▶ **What needs to be done**
Print this span of the material below exactly: the line with "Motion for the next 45", the line with "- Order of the", and every line between them, but nothing else.

▶ **Data provided**
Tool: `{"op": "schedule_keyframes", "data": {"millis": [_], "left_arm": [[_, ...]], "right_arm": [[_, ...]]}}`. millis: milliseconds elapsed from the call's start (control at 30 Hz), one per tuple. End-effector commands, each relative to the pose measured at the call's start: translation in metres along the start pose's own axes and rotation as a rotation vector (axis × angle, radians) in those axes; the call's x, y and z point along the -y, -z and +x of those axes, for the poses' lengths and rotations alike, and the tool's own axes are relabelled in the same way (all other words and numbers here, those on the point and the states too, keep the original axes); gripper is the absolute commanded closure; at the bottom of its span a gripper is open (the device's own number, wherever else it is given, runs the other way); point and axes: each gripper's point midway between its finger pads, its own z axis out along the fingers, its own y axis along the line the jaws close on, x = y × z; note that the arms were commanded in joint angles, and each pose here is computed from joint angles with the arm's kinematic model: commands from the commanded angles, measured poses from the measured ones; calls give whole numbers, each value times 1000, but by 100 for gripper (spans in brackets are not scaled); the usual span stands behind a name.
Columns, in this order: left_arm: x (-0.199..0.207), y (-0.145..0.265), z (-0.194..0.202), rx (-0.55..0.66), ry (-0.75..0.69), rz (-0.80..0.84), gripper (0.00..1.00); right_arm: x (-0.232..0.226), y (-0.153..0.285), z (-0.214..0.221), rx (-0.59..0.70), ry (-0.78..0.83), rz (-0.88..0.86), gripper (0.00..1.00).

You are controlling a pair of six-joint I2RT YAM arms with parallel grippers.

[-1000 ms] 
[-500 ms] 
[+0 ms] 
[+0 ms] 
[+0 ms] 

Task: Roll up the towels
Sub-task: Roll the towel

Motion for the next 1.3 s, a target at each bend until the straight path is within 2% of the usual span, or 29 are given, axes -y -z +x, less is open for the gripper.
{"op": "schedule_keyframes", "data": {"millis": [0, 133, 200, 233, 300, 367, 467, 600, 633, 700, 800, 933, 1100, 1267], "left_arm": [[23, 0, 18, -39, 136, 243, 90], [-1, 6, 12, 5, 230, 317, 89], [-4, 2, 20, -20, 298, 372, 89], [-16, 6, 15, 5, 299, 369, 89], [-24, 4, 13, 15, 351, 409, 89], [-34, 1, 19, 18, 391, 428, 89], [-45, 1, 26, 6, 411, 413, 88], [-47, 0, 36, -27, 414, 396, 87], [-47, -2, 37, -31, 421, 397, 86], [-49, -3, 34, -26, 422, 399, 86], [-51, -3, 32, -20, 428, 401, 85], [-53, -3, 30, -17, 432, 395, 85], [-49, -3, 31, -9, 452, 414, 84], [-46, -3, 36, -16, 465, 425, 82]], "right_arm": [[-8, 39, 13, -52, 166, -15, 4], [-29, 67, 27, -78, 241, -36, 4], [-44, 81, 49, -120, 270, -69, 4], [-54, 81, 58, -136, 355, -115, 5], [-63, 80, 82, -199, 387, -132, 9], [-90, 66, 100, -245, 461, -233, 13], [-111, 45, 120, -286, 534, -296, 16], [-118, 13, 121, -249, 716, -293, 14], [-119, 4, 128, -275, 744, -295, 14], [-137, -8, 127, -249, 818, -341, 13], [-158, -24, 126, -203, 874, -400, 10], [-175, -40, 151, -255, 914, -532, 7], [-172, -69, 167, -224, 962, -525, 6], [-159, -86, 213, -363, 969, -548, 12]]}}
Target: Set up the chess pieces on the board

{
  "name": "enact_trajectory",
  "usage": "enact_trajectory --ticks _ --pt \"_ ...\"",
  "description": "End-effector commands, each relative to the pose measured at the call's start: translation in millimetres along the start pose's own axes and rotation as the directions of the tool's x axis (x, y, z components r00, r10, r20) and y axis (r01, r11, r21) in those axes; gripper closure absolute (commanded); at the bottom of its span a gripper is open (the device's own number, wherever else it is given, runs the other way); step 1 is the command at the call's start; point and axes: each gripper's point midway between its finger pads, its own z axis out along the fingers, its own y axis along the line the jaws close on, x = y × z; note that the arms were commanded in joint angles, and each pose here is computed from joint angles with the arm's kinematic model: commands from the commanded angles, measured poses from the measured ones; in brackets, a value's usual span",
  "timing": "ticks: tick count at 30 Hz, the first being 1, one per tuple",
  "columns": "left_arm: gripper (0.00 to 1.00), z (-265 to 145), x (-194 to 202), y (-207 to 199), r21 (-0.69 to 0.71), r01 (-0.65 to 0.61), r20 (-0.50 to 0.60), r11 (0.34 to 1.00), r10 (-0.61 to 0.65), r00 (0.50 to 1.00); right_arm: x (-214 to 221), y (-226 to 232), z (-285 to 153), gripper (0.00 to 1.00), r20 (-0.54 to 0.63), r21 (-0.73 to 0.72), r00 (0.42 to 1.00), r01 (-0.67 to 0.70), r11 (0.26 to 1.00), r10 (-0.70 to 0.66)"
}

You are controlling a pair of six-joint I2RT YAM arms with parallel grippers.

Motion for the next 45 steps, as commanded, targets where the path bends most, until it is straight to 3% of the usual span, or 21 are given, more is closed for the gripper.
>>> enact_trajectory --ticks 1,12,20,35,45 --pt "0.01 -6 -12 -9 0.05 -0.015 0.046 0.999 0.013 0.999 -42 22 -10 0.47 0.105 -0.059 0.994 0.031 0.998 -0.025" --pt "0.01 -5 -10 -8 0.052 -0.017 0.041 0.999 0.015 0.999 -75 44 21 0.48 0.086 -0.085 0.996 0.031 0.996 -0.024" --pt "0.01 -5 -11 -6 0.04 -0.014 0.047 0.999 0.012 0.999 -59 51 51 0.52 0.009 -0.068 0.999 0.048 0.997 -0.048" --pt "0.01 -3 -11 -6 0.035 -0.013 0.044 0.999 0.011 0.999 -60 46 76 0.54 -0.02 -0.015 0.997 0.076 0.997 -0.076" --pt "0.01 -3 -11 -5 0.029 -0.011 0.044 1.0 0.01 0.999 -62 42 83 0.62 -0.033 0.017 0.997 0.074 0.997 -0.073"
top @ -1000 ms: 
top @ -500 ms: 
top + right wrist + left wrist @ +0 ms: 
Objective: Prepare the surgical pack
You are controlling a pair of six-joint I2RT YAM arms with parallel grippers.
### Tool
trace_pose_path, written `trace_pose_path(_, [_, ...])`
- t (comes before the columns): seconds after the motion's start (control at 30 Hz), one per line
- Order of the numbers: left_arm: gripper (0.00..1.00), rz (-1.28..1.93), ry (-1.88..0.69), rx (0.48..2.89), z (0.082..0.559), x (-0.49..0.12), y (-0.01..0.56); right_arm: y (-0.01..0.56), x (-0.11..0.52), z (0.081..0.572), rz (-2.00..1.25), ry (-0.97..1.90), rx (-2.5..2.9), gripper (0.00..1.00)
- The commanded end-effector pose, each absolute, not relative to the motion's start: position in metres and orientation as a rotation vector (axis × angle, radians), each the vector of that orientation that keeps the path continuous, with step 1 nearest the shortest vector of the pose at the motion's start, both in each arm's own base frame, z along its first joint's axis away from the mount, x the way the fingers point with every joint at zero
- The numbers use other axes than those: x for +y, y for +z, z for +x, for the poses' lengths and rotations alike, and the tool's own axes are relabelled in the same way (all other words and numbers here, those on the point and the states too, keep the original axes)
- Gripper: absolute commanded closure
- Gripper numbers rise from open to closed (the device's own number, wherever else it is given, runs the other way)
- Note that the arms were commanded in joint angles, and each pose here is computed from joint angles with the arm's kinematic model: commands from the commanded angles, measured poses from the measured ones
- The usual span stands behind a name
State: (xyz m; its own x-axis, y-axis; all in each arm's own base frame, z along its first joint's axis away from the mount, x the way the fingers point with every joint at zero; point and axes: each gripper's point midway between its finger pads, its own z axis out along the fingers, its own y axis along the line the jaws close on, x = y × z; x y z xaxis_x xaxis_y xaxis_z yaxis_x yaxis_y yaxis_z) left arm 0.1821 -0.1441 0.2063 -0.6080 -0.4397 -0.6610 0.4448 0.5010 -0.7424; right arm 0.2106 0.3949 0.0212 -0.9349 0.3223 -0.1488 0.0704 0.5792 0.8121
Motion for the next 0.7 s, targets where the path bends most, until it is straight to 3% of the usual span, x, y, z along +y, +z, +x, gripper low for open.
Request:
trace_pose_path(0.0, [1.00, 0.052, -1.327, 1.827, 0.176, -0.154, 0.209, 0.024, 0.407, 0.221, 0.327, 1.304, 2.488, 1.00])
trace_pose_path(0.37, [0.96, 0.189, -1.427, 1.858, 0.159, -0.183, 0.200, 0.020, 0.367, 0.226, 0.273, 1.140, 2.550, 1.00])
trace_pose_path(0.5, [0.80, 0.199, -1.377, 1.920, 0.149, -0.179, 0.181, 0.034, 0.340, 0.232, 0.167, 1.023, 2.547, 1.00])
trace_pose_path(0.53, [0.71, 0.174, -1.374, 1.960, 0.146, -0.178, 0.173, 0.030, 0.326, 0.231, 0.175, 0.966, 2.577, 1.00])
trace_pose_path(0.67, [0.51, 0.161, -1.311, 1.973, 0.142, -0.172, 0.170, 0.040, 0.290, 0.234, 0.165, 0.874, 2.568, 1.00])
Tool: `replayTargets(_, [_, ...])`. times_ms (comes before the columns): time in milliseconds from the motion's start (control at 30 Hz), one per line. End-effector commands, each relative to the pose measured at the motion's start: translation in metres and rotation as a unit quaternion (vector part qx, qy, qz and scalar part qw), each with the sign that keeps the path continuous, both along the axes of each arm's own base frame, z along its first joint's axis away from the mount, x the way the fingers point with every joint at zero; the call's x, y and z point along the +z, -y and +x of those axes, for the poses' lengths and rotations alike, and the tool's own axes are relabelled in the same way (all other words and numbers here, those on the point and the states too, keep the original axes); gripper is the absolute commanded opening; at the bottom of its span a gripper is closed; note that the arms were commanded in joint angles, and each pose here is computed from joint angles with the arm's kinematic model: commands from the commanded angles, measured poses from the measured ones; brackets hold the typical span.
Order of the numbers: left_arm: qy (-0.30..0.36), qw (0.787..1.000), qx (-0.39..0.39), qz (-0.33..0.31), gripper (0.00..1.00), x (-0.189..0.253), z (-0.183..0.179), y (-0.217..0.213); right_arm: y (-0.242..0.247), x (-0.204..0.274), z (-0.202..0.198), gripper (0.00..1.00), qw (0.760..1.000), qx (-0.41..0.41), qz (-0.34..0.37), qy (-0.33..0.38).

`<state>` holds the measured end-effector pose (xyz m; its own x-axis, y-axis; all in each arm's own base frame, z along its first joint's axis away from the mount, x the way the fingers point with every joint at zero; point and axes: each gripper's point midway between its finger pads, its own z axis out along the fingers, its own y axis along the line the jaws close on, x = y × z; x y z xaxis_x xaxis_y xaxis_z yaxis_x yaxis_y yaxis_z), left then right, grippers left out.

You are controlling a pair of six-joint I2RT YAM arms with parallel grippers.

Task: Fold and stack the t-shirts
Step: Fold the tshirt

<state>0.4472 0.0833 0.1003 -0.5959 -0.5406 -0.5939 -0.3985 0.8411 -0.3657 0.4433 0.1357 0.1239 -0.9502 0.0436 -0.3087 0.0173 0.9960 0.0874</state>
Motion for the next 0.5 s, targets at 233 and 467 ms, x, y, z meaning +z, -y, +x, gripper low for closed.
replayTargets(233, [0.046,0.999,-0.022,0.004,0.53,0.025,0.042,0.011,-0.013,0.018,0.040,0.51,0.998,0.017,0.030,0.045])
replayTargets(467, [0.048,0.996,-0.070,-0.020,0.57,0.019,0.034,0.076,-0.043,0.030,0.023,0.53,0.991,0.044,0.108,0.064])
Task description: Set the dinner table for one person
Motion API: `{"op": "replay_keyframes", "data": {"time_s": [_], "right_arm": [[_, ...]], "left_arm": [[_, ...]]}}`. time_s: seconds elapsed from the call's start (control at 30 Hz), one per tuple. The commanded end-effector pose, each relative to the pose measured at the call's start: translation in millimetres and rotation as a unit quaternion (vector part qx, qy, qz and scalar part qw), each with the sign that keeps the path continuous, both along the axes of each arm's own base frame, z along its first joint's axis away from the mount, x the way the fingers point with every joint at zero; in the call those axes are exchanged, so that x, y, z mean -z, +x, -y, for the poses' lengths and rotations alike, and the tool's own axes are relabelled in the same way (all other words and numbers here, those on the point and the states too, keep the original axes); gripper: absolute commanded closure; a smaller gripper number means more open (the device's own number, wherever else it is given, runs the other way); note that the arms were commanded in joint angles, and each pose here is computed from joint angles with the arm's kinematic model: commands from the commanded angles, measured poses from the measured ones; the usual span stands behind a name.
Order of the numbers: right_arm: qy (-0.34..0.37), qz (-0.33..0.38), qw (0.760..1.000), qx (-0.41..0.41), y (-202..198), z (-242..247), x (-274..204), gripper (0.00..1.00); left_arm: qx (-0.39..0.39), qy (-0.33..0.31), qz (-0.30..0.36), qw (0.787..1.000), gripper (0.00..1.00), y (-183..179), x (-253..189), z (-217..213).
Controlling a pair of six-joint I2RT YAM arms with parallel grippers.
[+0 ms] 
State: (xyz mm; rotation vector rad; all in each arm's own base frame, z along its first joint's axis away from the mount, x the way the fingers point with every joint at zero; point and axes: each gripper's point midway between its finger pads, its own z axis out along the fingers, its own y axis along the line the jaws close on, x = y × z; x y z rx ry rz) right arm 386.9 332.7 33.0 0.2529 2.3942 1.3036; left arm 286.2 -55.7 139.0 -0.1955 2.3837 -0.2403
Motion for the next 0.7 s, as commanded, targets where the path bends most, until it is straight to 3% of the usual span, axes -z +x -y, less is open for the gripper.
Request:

▶ **Written answer**
Motion for the next 45 steps, as commanded, targets where the path bends most, until it is straight to 3% of the usual span, or 21 are given, more is closed for the gripper.
>>> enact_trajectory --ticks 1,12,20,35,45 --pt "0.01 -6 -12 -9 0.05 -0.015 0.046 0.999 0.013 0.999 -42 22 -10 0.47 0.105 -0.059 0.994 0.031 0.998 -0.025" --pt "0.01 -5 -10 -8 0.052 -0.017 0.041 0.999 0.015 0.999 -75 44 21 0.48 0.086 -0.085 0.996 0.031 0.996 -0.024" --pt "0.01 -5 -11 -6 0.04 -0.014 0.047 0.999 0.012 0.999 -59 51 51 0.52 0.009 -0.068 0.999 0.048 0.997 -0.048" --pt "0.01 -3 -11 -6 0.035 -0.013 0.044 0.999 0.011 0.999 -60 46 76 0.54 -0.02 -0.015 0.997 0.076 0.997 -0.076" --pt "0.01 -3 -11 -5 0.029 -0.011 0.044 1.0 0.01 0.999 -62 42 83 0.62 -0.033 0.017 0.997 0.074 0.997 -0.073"
top @ -1000 ms: 
top @ -500 ms: 
top + right wrist + left wrist @ +0 ms: 
Objective: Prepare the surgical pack
You are controlling a pair of six-joint I2RT YAM arms with parallel grippers.
### Tool
trace_pose_path, written `trace_pose_path(_, [_, ...])`
- t (comes before the columns): seconds after the motion's start (control at 30 Hz), one per line
- Order of the numbers: left_arm: gripper (0.00..1.00), rz (-1.28..1.93), ry (-1.88..0.69), rx (0.48..2.89), z (0.082..0.559), x (-0.49..0.12), y (-0.01..0.56); right_arm: y (-0.01..0.56), x (-0.11..0.52), z (0.081..0.572), rz (-2.00..1.25), ry (-0.97..1.90), rx (-2.5..2.9), gripper (0.00..1.00)

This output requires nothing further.